As Demi was preparing for her second jump, I told her to go sit down in the shade and envision herself performing the perfect jump in her head. And if it wasn’t perfect in her head, to envision it again...until she does a perfect jump in her head and clears 11m. I honestly felt like the jump would have to be jumps 2, 3 or 4, as I knew that Demi was likely going to tire on the 5th and 6th. As Demi ran in for her second jump I saw her land nearly a full ruler’s length behind the board. In that split second I thought “Well it’s not going to be this one”, but as I panned my head across I saw her land pretty flush in line with the 11m marker. She jumped a 10.96! This put her into provisional 2nd place.
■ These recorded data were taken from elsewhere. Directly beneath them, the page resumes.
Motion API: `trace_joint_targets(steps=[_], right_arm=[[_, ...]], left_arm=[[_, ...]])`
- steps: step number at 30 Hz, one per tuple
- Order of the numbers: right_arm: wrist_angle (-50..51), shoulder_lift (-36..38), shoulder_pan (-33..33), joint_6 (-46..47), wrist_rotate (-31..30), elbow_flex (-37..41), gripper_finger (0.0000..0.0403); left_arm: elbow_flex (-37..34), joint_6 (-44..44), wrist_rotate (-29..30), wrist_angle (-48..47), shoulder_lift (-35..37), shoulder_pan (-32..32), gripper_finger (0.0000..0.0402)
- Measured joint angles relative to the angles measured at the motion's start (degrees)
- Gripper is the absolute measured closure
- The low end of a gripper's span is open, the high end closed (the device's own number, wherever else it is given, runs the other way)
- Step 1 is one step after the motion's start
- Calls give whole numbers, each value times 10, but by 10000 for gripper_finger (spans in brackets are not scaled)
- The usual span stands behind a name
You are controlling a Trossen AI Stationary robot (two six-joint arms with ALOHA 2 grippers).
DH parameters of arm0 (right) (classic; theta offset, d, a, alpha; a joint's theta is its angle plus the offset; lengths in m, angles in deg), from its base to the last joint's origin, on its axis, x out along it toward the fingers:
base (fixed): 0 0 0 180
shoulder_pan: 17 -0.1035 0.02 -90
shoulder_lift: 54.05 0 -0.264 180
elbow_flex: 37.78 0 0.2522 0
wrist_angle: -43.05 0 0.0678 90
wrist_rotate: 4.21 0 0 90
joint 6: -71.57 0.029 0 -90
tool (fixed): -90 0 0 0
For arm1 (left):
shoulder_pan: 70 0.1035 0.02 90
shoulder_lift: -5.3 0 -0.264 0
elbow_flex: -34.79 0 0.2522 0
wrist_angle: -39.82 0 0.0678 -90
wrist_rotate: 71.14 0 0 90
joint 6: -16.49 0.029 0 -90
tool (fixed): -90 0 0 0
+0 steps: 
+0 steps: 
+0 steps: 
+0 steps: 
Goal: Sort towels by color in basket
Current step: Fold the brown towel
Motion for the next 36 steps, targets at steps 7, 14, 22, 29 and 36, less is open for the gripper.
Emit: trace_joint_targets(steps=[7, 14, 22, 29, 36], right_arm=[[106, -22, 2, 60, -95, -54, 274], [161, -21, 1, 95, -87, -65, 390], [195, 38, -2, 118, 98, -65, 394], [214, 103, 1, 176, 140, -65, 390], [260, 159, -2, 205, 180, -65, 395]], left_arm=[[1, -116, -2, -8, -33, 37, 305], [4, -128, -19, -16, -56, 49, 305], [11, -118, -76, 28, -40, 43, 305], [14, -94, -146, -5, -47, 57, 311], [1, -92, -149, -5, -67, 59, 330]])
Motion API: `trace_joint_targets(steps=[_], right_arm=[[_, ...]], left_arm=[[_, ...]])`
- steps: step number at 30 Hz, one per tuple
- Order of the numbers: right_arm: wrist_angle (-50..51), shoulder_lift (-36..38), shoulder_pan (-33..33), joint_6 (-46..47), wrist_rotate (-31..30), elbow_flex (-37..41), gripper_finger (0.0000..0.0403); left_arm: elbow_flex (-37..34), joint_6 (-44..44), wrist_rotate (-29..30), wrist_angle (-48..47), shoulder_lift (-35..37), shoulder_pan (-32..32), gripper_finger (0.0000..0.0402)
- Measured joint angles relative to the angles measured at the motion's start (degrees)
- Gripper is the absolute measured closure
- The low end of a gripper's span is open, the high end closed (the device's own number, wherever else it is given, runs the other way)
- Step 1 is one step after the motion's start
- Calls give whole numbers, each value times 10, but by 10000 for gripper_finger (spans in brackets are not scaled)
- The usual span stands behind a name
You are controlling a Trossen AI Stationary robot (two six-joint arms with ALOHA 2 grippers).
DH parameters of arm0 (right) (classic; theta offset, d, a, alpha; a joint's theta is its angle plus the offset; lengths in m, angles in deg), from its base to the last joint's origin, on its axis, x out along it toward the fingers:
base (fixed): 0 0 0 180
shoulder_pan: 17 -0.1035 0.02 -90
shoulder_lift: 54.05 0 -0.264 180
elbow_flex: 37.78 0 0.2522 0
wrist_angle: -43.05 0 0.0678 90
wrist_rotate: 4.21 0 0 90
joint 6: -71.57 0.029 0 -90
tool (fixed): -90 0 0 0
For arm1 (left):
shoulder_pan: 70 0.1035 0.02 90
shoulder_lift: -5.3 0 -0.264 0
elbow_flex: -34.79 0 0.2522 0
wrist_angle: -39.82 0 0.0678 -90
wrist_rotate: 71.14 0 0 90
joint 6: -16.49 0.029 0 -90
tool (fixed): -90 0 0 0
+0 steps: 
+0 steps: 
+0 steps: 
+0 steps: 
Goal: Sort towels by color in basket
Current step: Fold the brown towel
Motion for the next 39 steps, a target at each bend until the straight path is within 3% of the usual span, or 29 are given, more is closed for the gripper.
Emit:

In the space of two jumps we had turned a negative and unconfident environment to one where she felt she very much belonged.

I spent much time before the race running Abi and Kiara through multiple potential circumstances. If this or that happens, and what to do. There is a very fine line between information overload and neglect. The truth is that I didn’t know exactly how it would play out, or where the moving parts would be. Not normally, but certainly not in a year following a pandemic. All their competitors were new to the girls and when you put 10-12 of the best athletes in the country together in a once-off final it’s literally impossible to predict the entire race. So they needed to be confident in their own ability to perform and adapt accordingly. Everyone wants to be in a perfect track position leading into the first corner, but only one or two really can be. For this reason building up their confidence in the moments leading into the race is always going to be a better option than a long list of complicated instructions.

The adjustments that Demi made to her remaining attempts lead to her getting slightly closer to the board, but she never eclipsed the distance of her second jump. Perhaps a combination of fatigue on a warm day and perhaps a bit of contempt with already being in a medal position could have lead to that result, but this certainly wasn’t the time to be critical. We had turned a potentially soul destroying situation into euphoric triumph and there is still so much more to come from her.

Abi and Kiara spent the rest of their respective races trying to recover from being boxed in and held up early on, but it’s very difficult to make up that distance when things finally do start stretching out. The reality is that the girls that they are competing against are all champions in their respective provinces, and if you get distance from them, you probably aren’t coming back. This will be a huge lesson for them both going forward – In a few minutes they are reminded that although they are the hunted in their own province, they are still the hunter in this national field. This will mentally prepare them for their next shot at nationals where they will get their next chance to right any wrongs. For now, it’s hard not to be really satisfied with their continuous progress as they continue to climb that ladder.

So that begs the question...why do I drive down to Paarl on a Saturday afternoon when I have a wife and a two-week old baby that need me at home? It’s Simple! Everything you have been working for in the past few years with these girls rest on this annual moment. With the Covid restrictions denying parents access, the girls were basically left alone inside the venue to fend for themselves. It is a scenario that can lead to external factors negatively influencing performances. My goal is to go there and make things as simple as possible for them, whether it’s carrying their bags, managing their warm up and the timing of when we begin it, and make sure that they aren’t sitting dehydrating in the sun before their race if they need not be. Then finally there’s that mental side – Just being able to remove the white noise around them, that gets louder as the event gets nearer. You’re supporting them as people, not just as your athlete! You’ve spent years leading up to this moment, why wouldn’t you want to do everything you possibly can do in your power to see that they actually do themselves justice on the day!